## EXERCISE DIRECTIONS
Each line below that carries the string "motion" must appear in the answer.

BEGIN

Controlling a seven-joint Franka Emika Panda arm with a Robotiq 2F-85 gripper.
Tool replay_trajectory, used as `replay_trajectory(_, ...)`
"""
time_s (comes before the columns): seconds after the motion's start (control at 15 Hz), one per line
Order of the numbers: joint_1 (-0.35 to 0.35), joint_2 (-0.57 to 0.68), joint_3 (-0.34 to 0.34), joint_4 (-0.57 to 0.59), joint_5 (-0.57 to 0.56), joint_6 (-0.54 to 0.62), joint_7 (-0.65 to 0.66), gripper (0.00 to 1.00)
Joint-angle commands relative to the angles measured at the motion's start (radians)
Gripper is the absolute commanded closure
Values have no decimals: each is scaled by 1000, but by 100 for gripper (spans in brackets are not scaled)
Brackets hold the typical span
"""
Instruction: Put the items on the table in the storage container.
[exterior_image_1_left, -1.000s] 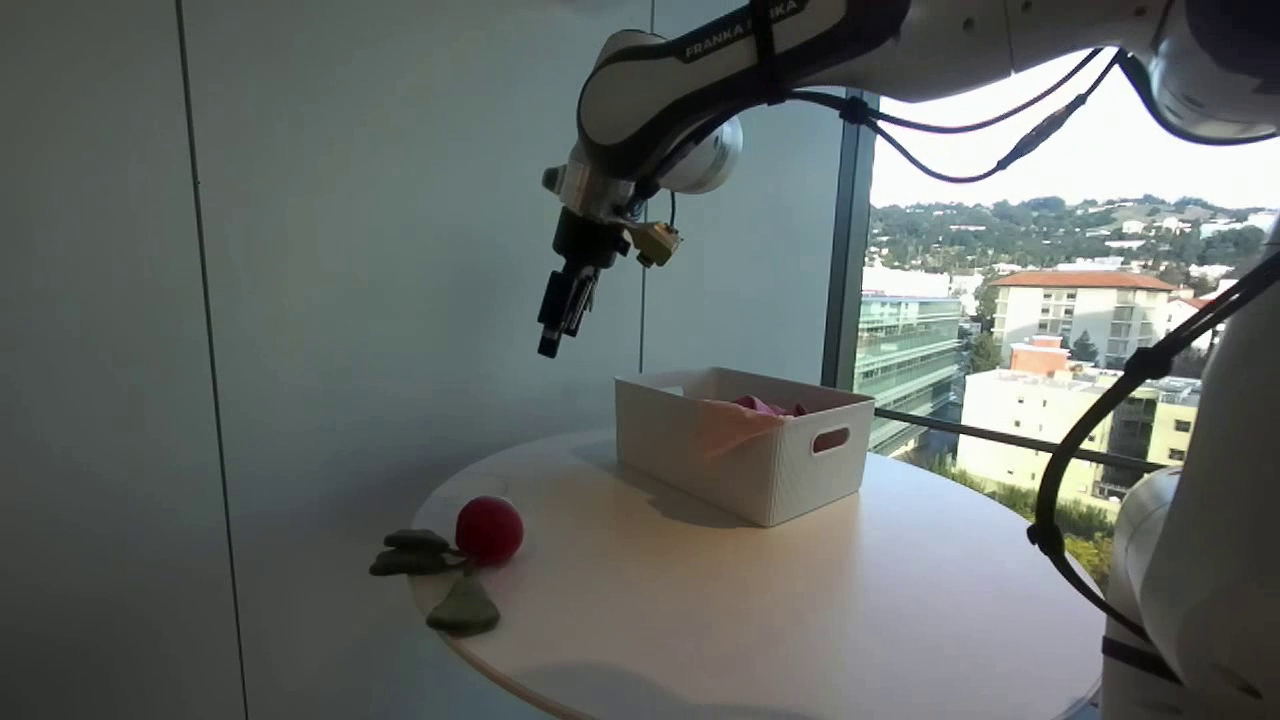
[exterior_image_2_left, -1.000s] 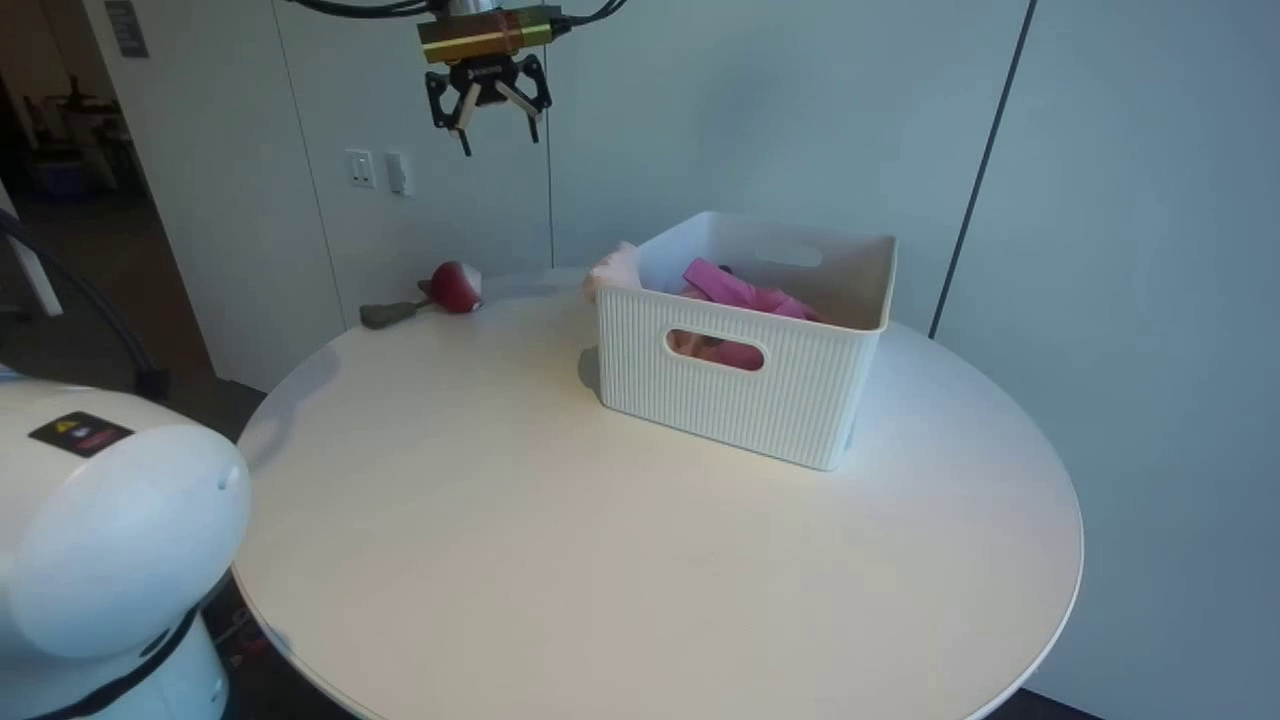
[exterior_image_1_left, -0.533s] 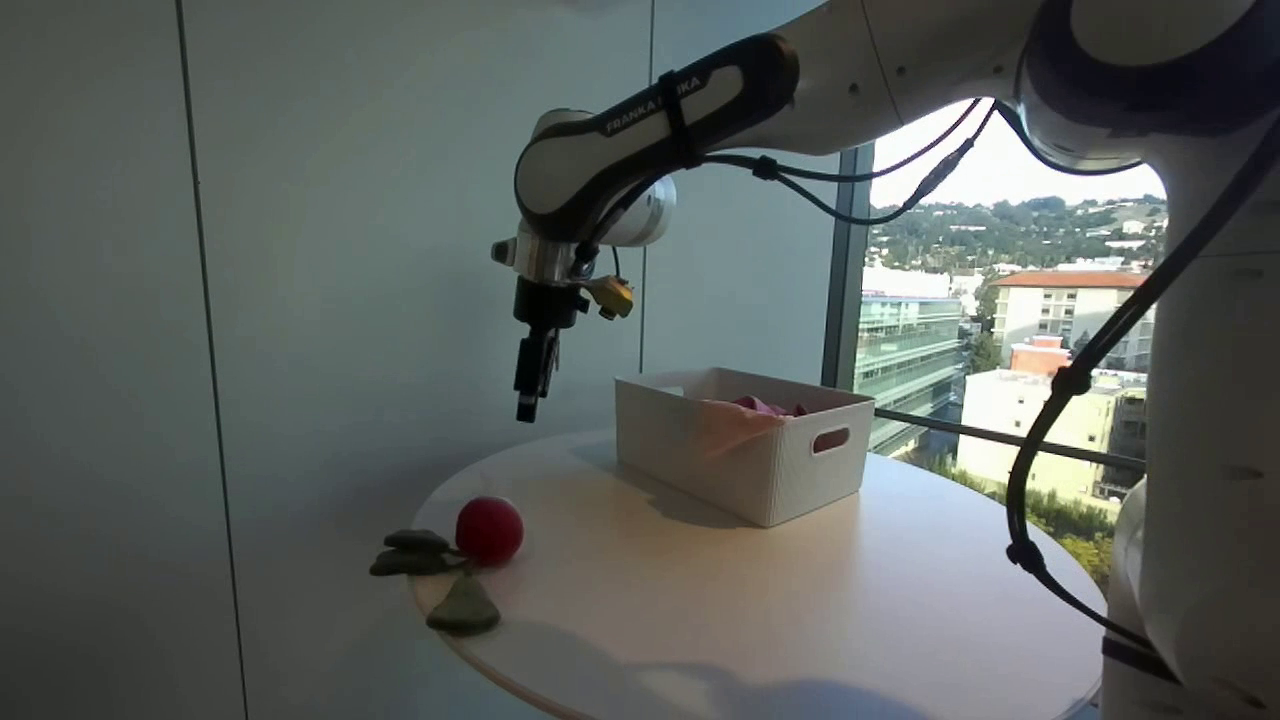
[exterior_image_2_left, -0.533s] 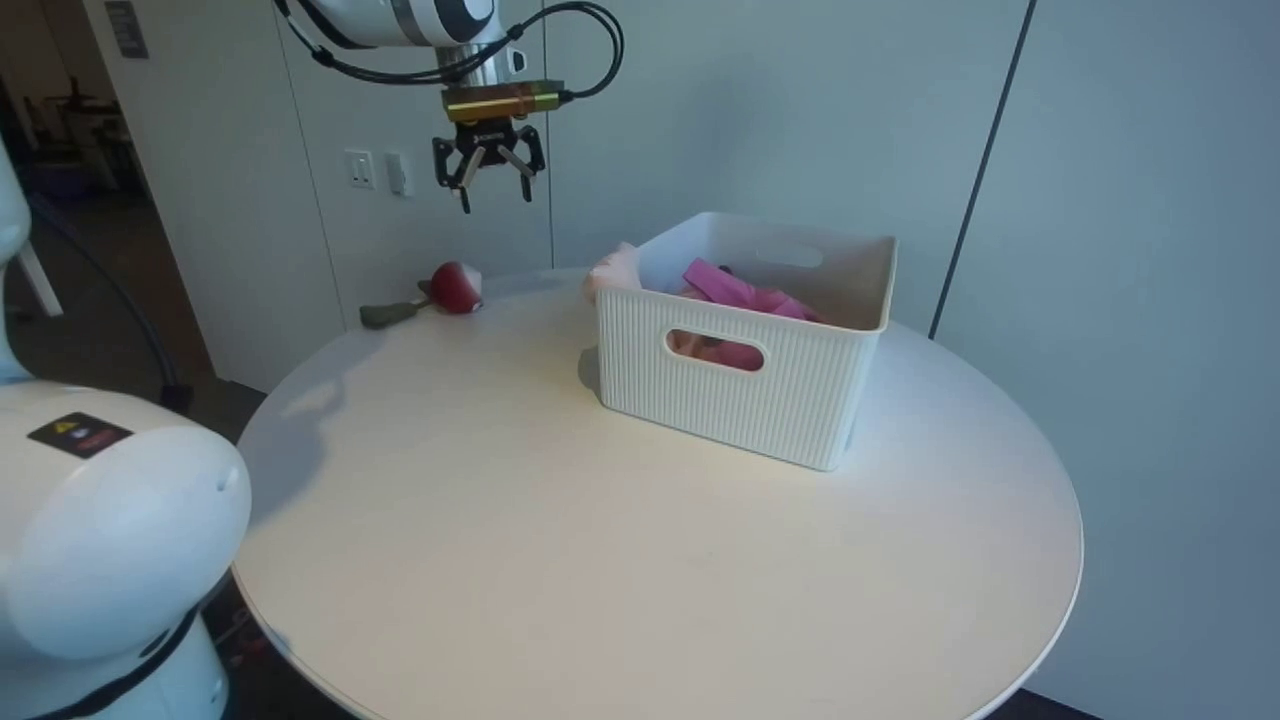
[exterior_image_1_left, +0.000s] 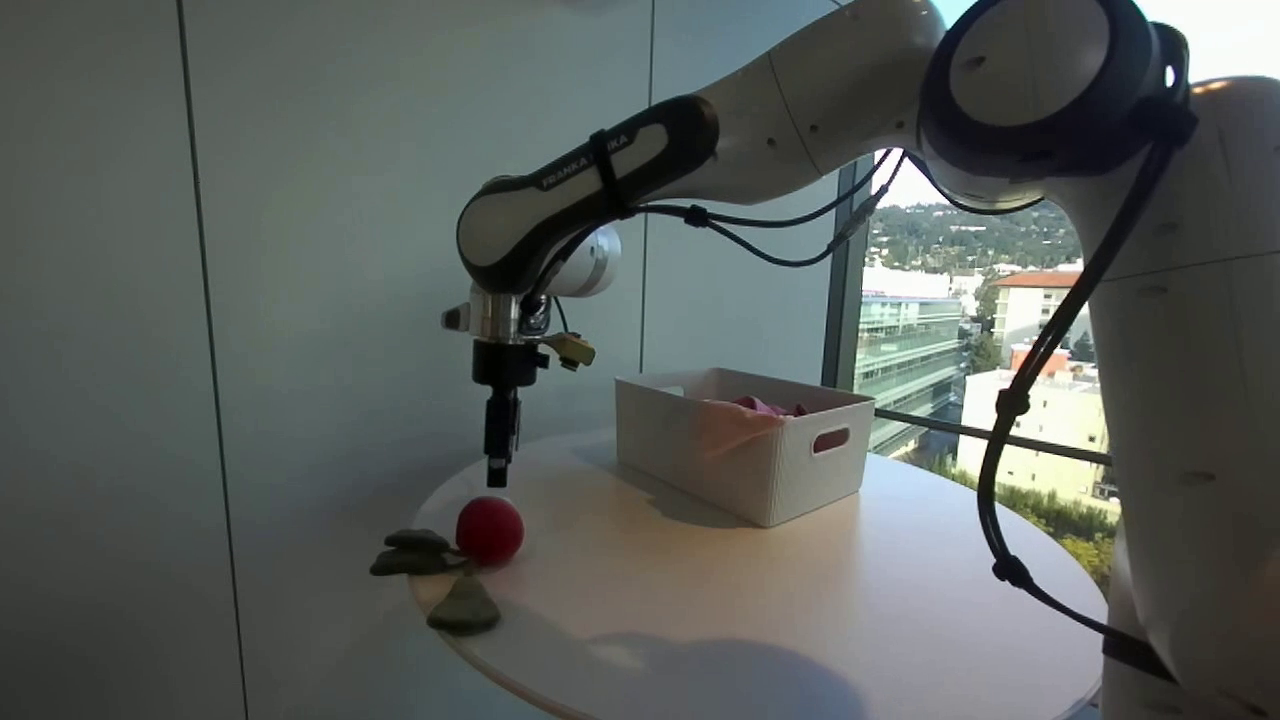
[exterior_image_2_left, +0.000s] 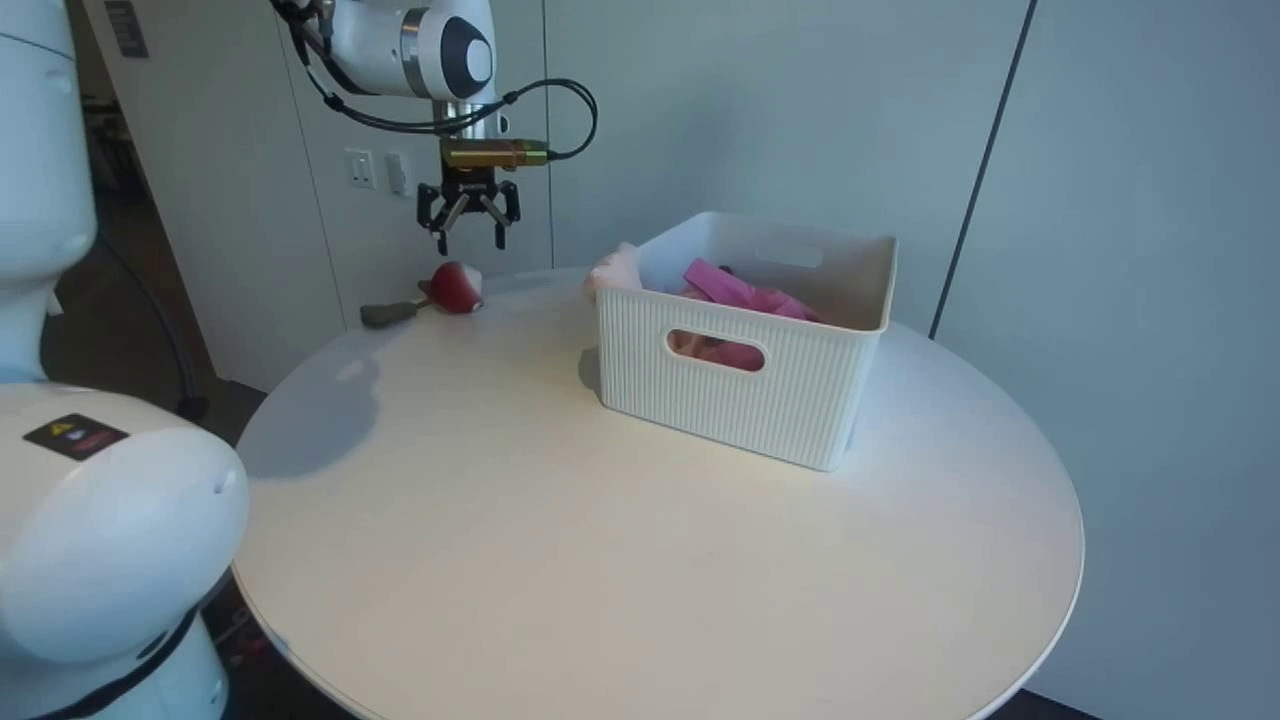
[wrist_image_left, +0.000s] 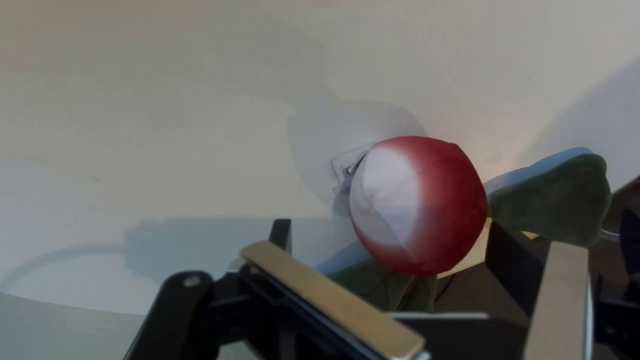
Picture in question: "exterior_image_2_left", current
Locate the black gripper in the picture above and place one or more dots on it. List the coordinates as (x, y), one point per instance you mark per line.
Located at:
(479, 185)

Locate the pink cloth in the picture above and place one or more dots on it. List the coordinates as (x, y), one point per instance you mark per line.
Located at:
(743, 289)

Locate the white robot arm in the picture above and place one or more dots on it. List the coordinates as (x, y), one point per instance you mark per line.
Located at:
(94, 534)

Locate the white ribbed storage container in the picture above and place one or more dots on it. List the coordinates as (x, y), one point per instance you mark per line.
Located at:
(745, 387)

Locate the red and white radish toy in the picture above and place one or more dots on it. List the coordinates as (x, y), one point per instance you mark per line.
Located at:
(458, 284)

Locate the gold wrist camera mount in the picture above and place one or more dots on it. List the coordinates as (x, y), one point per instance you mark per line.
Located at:
(498, 153)

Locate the white wall outlet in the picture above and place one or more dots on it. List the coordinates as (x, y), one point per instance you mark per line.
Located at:
(363, 168)
(398, 175)

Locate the grey wall sign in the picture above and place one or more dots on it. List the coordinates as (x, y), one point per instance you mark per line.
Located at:
(129, 29)

END

## TASK SOLUTION
time_s (comes before the columns): seconds after the motion's start (control at 15 Hz), one per line
Joint-angle commands relative to the angles measured at the motion's start (radians)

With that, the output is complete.